Melanie Sheldon, an instructor at the University of Missouri – Columbia, recently offered a lecture course at the HSE Winter School 2015 on the psychology of motivation, which was organized by the International Laboratory of Positive Psychology of Personality and Motivation, headed by Dmitry Leontiev. She also offered an open lecture on 'Sex and Evolutionary Psychology' at HSE. Melanie recently spoke with the HSE news service about her experience taking part in the HSE Winter School.

— You have been researching quite a few new areas on the importance of the evolutionary theory for psychology and how to apply evolutionary theory to psychology.  Why is evolutionary theory so important?

— Psychology is a science – in contrast to a philosophy or an art - because the human mind is an adaptation that evolved via natural selection – the mind is not a mystical entity that we can only discuss in theoretical terms. Understanding how natural selection shapes species and adaptations allows a deeper understanding of how the mind works.   If you start with this premise, it follows that all of psychology must make sense from an evolutionary perspective. 

— How do you encourage students to study a new complicated theme?
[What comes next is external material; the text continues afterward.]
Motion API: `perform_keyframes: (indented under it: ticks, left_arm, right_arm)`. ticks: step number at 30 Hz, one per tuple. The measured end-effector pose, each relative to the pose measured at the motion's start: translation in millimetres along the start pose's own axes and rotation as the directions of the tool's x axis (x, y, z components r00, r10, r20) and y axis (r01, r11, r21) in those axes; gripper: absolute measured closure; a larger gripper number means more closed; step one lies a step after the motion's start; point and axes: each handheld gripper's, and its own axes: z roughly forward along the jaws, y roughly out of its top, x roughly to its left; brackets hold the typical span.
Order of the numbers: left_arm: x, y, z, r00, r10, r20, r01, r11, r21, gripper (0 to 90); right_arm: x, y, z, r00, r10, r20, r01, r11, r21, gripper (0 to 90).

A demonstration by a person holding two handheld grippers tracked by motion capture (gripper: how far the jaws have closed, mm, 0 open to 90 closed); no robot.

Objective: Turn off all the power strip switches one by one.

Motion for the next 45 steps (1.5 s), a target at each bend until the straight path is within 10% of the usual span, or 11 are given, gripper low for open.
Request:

How would you evaluate the interaction and reaction of HSE students?  

— I enjoyed interacting with the faculty and students at HSE.  I think Evolutionary Psychology draws students in the same way Mainstream Psychology draws students – because we are curious to understand how our minds work.

 Everyone we worked with was kind, skilled, and enthusiastic, so we had a wonderful time working with them

— Your open lecture was called 'Sex and Evolutionary Psychology'. Could you please share its main idea with us?

— My lecture began with a brief history of the Evolutionary perspective in Psychology, and then covered the fundamentals of natural selection and the evolution of sexual reproduction. I then used the exemplar of romantic attraction to demonstrate how the evolutionary perspective can explain why one person finds another person attractive (or not) more successfully than mainstream psychology has been able to explain romantic or physical attraction. 

I ended with a survey of research that explored the ‘sexual nature’ of humans.  I reached an overall conclusion that human mating is extremely flexible because it evolved to be shaped by situation and culture.

— What are your impressions of visiting Moscow and working at HSE?

— Moscow is an exciting international city, even in mid-winter.  I have the impression that HSE has brilliant faculty and hard-working students, but the structure of Russian higher education does not seem overly supportive of efforts to contribute to the international exchange of ideas – embodied as publishing in Western journals.  Although HSE faculty seem fully capable of contributing to the global exchange of ideas, they juggle far too many responsibilities beyond their research programmes compared to Western scholars.  But everyone we worked with was kind, skilled, and enthusiastic, so we had a wonderful time working with them.